Your task is to copy each line in the listing that includes the word "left".
══════════════════════════════
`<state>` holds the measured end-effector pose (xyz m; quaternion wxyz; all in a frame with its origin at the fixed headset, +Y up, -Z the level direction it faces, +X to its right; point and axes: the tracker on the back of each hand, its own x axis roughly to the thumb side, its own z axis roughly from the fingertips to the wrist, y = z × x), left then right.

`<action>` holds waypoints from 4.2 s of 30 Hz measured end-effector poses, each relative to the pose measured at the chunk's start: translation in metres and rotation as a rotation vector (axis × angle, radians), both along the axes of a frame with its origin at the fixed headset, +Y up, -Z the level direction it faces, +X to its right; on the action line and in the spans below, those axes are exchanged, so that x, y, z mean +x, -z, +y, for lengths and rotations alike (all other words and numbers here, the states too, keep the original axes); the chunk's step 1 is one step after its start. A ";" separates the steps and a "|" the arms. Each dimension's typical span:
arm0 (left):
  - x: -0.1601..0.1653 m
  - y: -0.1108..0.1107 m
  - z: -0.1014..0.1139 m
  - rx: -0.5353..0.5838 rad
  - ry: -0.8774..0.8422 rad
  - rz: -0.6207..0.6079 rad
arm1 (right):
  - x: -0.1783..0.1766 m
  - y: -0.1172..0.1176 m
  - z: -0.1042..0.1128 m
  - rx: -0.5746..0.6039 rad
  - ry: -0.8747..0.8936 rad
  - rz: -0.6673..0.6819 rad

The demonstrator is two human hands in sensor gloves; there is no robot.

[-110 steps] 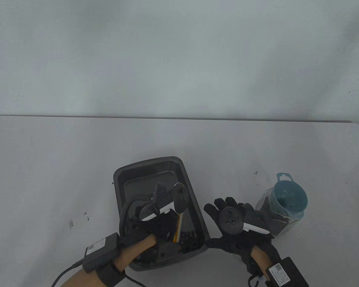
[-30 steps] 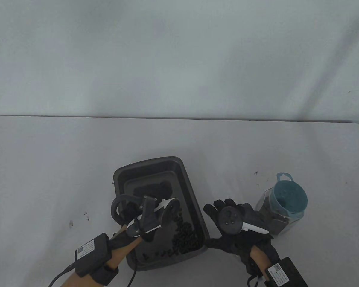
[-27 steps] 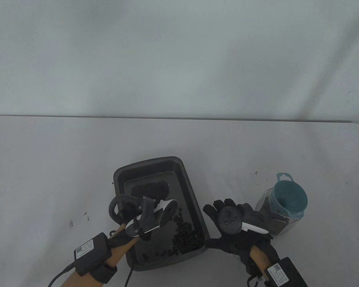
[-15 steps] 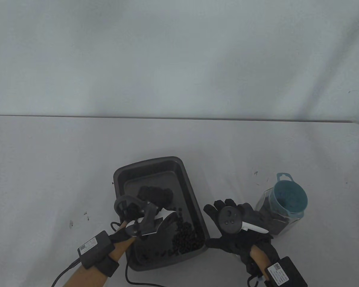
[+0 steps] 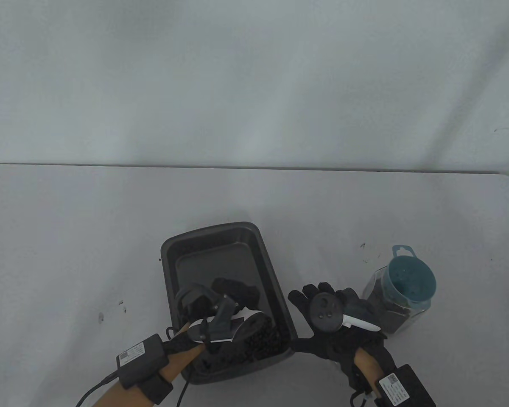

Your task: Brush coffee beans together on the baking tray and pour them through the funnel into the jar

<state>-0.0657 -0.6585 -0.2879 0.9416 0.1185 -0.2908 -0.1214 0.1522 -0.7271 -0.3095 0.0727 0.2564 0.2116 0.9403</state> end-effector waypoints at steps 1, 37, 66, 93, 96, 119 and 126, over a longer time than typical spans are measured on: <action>0.001 -0.001 0.001 -0.014 -0.004 -0.001 | 0.000 0.000 0.000 0.001 0.000 0.000; -0.053 -0.023 0.073 0.097 -0.277 0.280 | 0.001 -0.001 0.001 -0.006 0.004 -0.002; -0.182 -0.014 -0.062 -0.088 -0.072 0.488 | -0.001 -0.001 0.000 -0.027 0.007 -0.008; -0.188 -0.008 -0.041 -0.382 -0.093 0.622 | 0.002 0.000 0.001 -0.022 0.017 -0.019; -0.182 -0.014 -0.020 -0.291 -0.171 0.558 | 0.001 0.000 0.001 -0.022 0.015 -0.018; -0.130 -0.009 -0.074 -0.546 -0.054 0.612 | 0.006 0.001 0.001 -0.017 0.016 -0.040; -0.127 -0.007 -0.085 -0.488 -0.102 0.718 | 0.007 0.001 0.003 -0.009 0.023 -0.041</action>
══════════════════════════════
▸ **ANSWER BELOW**:
`<state>` holds the measured end-effector pose (xyz m; quaternion wxyz; all in a frame with its origin at the fixed headset, +Y up, -Z the level direction it faces, +X to its right; point and axes: the tracker on the back of each hand, its own x axis roughly to the thumb side, its own z axis roughly from the fingertips to the wrist, y = z × x), left then right.
arm0 (left):

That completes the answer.